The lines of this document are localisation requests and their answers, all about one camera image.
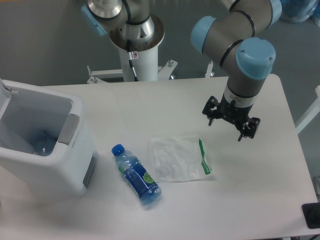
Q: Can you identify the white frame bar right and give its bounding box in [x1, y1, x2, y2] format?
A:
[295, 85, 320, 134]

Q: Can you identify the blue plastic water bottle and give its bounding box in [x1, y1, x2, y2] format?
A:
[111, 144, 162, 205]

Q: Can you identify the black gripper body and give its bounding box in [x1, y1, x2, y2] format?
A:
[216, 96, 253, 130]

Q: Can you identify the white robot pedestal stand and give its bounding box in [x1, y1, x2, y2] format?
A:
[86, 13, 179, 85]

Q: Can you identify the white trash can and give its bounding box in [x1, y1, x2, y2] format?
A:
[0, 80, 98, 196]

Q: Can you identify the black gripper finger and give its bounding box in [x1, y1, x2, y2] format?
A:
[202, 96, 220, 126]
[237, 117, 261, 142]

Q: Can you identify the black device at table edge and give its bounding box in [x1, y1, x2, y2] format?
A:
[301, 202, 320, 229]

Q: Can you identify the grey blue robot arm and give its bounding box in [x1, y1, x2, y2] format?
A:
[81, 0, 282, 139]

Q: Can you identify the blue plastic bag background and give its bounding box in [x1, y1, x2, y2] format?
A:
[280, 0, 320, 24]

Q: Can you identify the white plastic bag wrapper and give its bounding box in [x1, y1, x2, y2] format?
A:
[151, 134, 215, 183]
--
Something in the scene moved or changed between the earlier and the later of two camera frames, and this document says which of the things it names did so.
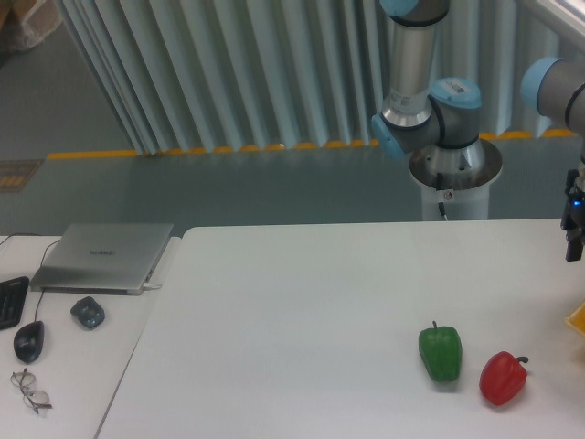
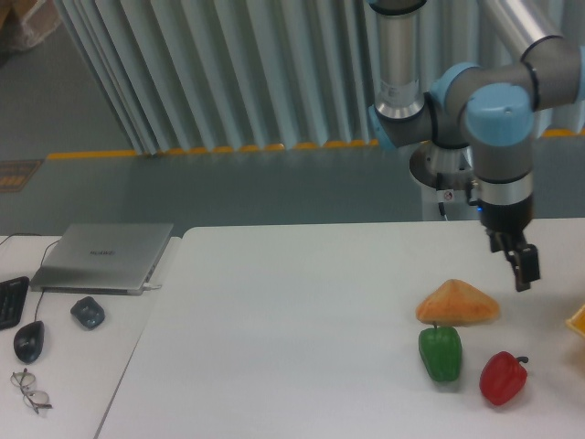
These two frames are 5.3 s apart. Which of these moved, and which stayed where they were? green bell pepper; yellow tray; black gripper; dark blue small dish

Work order: Wherever a line in the entries above holds "which", copy that line.

Answer for this exercise:
Something in the scene moved or changed between the earlier and the later of two camera frames, and this document says which of the things it names did so.
These two frames are 5.3 s apart. Which of these moved, and which stayed where they were? green bell pepper; yellow tray; black gripper; dark blue small dish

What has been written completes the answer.